L’ouverture des droits à l’allocation personnalisée d’autonomie (APA) aux personnes âgées légèrement dépendantes –celles classées en GIR4- a contrait les caisses d’assurance vieillesse à verser chaque année à la Caisse nationale de solidarité pour l’autonomie (CNSA) une compensation –de plus de 65 millions d’euros en 2009- mais aussi à se recentrer sur la prévention des situations de fragilité des personnes classées en GIR 5 et 6.

-  Proposition n°16 : Alléger le régime fiscal applicable aux rentes viagères lorsque ces dernières sont destinées à prendre en charge une perte d’autonomie avérée.

Annexe 2 : Document utile : sur le site « ainesruraux.org », consulter dans la vie du mouvement la rubrique : « Une solution de maintien à domicile : le réseau gérontologique ou réseau de santé personnes âgées ».

Annexe 3 : Mesure de l’autonomie, l’outil AGGIR.

La grille AGGIR (Automie gérontologique et groupes iso resources) est un outil de mesure de l’autonomie.
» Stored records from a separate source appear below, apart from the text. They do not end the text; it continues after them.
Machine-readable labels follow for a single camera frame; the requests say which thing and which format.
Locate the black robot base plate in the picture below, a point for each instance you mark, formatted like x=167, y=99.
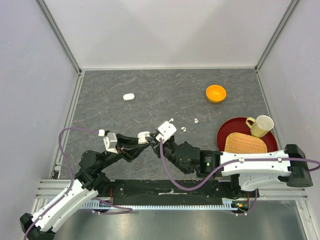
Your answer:
x=164, y=190

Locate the white oval case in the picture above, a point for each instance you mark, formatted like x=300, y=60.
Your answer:
x=128, y=97

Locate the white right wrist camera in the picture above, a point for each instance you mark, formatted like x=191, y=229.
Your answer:
x=165, y=131

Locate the aluminium frame post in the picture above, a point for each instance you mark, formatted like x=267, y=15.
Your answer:
x=277, y=33
x=42, y=5

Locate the aluminium frame right post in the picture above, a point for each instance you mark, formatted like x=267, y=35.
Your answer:
x=277, y=33

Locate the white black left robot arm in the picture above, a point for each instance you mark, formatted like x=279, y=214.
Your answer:
x=89, y=182

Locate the cream yellow mug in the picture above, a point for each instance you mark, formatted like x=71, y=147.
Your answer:
x=260, y=126

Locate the red round plate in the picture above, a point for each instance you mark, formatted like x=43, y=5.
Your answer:
x=238, y=125

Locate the woven bamboo tray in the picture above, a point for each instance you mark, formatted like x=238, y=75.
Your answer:
x=240, y=143

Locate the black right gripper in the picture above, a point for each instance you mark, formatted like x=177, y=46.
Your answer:
x=155, y=144

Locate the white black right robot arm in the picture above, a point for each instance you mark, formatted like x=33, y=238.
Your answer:
x=251, y=171

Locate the orange plastic bowl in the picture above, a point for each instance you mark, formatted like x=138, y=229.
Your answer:
x=215, y=93

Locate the aluminium frame left post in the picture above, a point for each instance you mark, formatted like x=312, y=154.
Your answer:
x=42, y=5

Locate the light blue cable duct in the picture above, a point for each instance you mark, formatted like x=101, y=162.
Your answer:
x=194, y=204

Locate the white earbud charging case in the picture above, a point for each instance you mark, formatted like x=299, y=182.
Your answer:
x=142, y=137

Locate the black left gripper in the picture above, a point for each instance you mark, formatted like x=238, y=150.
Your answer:
x=130, y=149

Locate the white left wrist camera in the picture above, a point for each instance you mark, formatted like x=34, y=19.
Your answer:
x=110, y=142

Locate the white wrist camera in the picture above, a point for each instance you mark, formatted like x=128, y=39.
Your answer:
x=165, y=131
x=110, y=142
Cette grille permet d’évaluer les activités effectuées ou non par la personne seule et définit des groupes rassemblant des individus ayant des niveaux proches de bsoins d’aide pour accomplir les actes essentiels de la vie quotidienne.
Cette grille comporte dix variables d’activités corporelle et mentale, dites « discriminantes » et sept variables d’activités domestique et sociale, dites illustratives.
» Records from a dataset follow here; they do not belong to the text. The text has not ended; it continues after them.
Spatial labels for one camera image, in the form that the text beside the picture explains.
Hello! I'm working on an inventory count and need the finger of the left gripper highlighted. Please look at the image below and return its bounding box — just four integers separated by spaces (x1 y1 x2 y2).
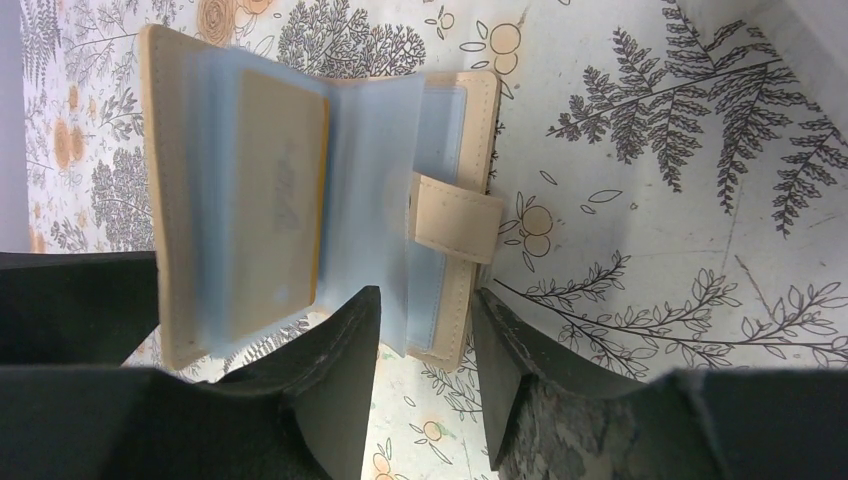
1 251 159 365

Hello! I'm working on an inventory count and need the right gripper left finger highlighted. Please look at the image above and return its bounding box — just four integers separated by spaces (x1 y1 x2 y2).
1 286 381 479

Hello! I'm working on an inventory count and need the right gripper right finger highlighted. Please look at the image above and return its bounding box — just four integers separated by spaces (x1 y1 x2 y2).
471 289 847 479

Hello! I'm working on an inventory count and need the beige card holder wallet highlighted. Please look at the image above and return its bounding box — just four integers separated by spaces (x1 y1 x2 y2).
140 24 504 371

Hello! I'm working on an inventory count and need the white card box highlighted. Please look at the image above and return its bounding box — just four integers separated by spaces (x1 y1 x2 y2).
675 0 848 127
Chaque variable est évaluée selon trois modalités :
• A : fait seul spontanément, totalement, habituellement et correctement ;
• B : fait seul non spontanément, et/ou partiellement, et/ou non habituellement, et/ou non correctement ;
• C : ne fait pas seul, ni spontanément, ni totalement, ni habituellement, ni correctement.

A partir des réponses aux variables, un logiciel calcule des points et un score, et attribue à chaque personne un groupe iso-ressources.

Groupe 1 Personnes confinées au lit ou au fauteuil et ayant perdu leur autonomie mentale, corporelle, locomotrice et sociale, qui nécessitent une présence indispensable et continue des intervenants.

Groupe 2 Deux sous-groupes :
-  personnes confinées au lit ou au fauteuil dont les fonctions mentales ne sont pas totalement altérées et qui nécessitent une prise en charge pour la plupart des activités de la vie courante ;

-  personnes dont les fonctions mentales sont altérées mais qui ont conservé leurs fonctions locomotrices

Groupe 3 Personnes ayant conservé leur autonomie mentale, partiellement leur autonomie locomotrice mais qui nécessitent quotidiennement et plusieurs fois par jour des aides pou leur autonomie corporelle. L’hygiène de l’élimination nécessite l’aide d’une tierce personne.

Groupe 4 : Deux sous-groupes :

-  personnes qui n’assument pas seules leur transfert mais qui une fois levées peuvent se déplacer à l’intérieur du logement. Elles doivent être aidées ou stimulées pour la toilette et l’habillage.

-  personnes n’ayant pas de problèmes locomoteurs mais qui doivent être aidées pour les activités corporelles, y compris les repas.

Groupe 5 Personnes qui assurent seules leurs transferts et déplacements à l’intérieur de leur logement, s’alimentent et s’habillent seules. Elles peuvent nécessiter une aide ponctuelle pour la toilette et les activités domestiques.

Groupe 6 Personnes qui n’ont pas perdu leur autonomie pour les actes discriminants de la vie quotidienne.